『略奪の帝国㊦東インド会社の興亡』からイギリス東インド会社の勝利の主因を紹介。
17世紀末からの英仏の争いで、人口や諸々の実物生産では劣るイギリスが軍事面では勝ち続けられた要因の一つに、Financial Revolution(財政革命)によって戦費調達が容易になったことがあるとされる。借入の際に返済の原資となる税を対応させると共に、議会の財政コントロールを強化したことで、貸し手は国王に踏み倒されるリスクが下がり、政府は信用リスクの低下によって機動的な借入が可能になったわけである。
東インド会社の勝利の主因も似たものらしい(既に会社は徴税権を得ていた)。信用供与した「インド人の金貸しや金融業者」がイギリスではイングランド銀行や民間投資家に相当する。
これが借入ではなく政府や会社による通貨発行だったとしても事情は同じで、発行した通貨に購買力を持たせて流通させるためには、通貨価値を支える確実な財政基盤(安定した税源と税収)が確保されている必要がある。

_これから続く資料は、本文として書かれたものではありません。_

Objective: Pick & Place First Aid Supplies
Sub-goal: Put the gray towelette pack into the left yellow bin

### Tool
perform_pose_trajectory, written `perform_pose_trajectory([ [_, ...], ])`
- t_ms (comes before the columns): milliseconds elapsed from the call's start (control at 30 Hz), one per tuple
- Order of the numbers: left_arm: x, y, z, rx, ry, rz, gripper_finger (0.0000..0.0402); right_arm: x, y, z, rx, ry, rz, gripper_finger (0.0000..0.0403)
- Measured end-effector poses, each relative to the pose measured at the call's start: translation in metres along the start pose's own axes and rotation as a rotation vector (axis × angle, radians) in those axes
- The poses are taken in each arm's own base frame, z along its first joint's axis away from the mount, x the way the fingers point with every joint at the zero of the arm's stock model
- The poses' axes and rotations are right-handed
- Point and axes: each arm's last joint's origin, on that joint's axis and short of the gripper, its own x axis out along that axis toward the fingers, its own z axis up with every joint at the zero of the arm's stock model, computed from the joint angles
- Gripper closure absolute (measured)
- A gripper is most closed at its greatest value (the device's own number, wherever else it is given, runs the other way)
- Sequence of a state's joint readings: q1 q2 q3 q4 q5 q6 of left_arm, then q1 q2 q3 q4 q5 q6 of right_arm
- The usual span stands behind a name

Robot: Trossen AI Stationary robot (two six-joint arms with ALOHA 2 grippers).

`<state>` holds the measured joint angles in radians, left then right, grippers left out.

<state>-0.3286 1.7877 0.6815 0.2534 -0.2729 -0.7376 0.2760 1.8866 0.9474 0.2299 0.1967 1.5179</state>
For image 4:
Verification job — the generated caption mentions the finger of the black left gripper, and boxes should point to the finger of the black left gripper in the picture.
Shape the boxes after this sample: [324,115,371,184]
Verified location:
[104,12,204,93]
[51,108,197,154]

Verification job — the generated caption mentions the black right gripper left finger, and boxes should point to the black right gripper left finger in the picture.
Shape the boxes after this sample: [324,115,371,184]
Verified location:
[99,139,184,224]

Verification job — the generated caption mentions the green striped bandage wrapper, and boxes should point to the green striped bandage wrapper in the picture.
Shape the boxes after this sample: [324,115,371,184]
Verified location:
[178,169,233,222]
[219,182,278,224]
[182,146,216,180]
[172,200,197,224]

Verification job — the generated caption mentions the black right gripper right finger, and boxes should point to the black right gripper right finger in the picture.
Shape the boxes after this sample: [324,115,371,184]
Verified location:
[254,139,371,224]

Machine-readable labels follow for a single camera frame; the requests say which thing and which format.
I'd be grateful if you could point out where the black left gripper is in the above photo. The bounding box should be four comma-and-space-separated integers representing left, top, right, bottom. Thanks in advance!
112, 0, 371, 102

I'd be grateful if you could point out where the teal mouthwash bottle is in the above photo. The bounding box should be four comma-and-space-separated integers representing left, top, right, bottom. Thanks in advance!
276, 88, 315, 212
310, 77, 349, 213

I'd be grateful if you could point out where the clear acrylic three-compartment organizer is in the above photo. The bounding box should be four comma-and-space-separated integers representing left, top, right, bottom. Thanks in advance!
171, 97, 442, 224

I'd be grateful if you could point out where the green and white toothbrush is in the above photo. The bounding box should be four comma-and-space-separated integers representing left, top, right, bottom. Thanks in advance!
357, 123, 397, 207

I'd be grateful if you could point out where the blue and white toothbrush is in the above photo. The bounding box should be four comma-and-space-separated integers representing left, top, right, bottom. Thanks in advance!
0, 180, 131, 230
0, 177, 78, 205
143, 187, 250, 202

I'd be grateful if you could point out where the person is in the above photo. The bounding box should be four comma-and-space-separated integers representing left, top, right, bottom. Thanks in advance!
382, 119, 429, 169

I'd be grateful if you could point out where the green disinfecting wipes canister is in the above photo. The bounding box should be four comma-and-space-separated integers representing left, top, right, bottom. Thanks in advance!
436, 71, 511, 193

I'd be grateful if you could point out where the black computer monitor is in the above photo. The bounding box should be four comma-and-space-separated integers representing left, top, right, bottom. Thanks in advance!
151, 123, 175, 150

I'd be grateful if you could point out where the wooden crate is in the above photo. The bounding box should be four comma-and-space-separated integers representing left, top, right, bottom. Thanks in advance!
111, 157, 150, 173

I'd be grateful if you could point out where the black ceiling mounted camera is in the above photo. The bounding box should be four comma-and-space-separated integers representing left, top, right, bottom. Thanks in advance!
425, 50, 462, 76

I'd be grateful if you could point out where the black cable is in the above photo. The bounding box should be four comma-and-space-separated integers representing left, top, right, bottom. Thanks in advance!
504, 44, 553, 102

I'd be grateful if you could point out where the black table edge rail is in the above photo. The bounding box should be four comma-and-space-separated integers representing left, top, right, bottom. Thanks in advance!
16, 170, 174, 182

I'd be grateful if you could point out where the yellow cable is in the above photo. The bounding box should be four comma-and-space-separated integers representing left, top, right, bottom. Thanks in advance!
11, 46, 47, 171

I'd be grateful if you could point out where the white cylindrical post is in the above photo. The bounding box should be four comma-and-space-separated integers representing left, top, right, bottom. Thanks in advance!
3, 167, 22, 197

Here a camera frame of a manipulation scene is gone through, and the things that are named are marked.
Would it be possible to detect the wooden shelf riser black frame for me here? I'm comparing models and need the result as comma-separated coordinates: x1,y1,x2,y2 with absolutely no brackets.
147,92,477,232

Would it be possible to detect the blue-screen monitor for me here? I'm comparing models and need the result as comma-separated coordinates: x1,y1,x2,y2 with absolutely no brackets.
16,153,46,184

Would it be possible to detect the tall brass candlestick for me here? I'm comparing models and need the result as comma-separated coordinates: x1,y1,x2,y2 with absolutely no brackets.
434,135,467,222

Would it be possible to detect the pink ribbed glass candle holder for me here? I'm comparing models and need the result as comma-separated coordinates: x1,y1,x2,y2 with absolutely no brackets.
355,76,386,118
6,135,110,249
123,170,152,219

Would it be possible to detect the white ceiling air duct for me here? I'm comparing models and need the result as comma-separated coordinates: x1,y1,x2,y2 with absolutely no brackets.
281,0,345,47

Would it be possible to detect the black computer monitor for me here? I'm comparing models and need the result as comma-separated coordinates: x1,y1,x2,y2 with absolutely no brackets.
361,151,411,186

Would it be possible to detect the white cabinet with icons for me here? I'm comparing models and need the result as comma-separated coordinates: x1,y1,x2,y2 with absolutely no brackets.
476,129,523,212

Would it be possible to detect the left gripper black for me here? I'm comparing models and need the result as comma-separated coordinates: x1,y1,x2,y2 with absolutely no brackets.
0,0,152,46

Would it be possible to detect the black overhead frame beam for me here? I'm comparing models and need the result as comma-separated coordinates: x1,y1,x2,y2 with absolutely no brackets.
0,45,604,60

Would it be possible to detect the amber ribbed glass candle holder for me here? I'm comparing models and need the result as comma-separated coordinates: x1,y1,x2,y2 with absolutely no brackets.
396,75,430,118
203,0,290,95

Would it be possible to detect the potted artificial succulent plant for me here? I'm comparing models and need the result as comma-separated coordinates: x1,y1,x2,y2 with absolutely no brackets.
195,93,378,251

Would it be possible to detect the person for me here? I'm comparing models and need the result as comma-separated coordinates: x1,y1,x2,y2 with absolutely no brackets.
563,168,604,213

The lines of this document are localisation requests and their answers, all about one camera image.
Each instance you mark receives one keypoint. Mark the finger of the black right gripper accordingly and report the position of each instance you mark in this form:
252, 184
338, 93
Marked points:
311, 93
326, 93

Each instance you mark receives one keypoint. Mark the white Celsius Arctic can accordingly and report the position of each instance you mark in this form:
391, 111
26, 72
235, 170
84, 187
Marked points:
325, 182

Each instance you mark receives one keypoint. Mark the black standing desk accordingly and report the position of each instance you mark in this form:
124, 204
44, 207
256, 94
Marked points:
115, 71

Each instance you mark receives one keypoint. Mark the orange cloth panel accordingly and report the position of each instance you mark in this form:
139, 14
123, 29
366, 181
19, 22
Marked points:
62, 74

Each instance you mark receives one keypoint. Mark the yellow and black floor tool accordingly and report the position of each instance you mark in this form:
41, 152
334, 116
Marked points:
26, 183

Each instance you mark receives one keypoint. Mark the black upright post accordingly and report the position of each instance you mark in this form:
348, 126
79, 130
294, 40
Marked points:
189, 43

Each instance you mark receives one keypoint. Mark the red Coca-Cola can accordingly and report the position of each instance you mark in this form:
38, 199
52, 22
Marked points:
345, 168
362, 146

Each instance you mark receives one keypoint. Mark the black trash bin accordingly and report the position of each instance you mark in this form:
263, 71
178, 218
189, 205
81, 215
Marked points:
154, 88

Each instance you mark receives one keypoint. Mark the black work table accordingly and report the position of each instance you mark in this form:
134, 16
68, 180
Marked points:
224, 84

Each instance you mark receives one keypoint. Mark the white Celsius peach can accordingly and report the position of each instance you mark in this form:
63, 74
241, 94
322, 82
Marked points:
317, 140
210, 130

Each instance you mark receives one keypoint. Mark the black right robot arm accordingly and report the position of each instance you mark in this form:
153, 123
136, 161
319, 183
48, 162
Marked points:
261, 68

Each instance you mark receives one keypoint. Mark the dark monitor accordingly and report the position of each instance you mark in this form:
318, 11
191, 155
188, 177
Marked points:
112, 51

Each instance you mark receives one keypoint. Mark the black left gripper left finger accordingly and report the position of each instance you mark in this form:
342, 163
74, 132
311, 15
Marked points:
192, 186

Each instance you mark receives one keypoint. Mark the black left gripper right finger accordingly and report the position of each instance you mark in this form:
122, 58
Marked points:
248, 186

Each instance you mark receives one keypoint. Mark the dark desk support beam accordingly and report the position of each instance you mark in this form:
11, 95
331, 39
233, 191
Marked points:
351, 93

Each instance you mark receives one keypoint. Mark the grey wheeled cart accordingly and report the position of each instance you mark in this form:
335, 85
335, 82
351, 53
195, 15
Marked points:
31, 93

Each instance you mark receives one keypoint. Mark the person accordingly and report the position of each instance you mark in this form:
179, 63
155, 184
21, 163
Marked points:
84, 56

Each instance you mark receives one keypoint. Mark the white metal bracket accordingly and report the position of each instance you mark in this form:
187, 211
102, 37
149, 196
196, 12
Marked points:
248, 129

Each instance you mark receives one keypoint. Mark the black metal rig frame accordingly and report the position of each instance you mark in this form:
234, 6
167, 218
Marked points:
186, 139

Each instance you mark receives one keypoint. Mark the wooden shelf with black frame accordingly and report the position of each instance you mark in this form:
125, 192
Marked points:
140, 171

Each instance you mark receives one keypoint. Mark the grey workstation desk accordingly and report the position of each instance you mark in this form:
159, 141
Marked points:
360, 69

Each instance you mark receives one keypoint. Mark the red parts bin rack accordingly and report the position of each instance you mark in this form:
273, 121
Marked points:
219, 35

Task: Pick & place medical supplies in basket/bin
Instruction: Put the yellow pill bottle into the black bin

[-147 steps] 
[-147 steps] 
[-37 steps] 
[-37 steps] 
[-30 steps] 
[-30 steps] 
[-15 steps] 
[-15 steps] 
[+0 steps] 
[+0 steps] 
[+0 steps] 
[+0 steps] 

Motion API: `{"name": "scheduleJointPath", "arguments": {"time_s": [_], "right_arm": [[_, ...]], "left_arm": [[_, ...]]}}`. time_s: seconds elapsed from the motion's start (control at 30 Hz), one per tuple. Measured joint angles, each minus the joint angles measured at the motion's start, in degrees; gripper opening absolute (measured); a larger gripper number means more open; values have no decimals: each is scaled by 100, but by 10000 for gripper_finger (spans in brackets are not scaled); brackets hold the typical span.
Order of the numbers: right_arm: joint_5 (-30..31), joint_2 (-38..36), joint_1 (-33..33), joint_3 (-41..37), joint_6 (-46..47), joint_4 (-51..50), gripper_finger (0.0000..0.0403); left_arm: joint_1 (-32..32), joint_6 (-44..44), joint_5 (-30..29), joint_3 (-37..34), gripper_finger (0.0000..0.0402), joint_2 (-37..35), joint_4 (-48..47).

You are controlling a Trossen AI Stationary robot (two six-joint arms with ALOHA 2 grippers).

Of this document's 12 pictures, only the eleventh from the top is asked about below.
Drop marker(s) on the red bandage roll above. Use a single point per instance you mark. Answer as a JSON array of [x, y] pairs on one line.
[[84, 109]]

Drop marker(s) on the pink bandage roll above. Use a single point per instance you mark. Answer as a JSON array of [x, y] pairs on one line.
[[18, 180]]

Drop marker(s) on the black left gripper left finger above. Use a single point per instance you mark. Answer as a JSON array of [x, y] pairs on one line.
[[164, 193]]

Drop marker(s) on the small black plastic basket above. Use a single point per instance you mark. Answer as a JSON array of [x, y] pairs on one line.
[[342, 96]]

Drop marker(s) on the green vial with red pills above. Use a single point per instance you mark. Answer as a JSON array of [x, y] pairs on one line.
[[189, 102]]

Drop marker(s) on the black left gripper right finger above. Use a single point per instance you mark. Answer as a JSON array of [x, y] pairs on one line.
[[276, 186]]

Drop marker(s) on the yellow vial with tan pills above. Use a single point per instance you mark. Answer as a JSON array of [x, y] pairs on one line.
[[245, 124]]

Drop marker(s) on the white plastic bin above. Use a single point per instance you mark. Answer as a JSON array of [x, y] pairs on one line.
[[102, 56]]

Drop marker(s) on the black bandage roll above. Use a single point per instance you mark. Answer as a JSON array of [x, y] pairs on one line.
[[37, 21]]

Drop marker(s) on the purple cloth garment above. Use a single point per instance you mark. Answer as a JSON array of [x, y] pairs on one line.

近年、「税は財源ではない」というレトリックにミスリードされている人が目につくが、借入や通貨発行を確実な資金調達手段とするためには租税や事業活動からの安定した収入が必要であり、その意味で現行の通貨制度においても税は財源なのである。
付録
イングランド銀行の設立から約100年後のフランスでは、革命政府が発行したアシニャ紙幣が猛烈なインフレを引き起こして経済を混乱させた挙句に廃止された。紙幣発行に裏付け資産(あるいは政府収入)を対応させる仕組みが骨抜きにされたため。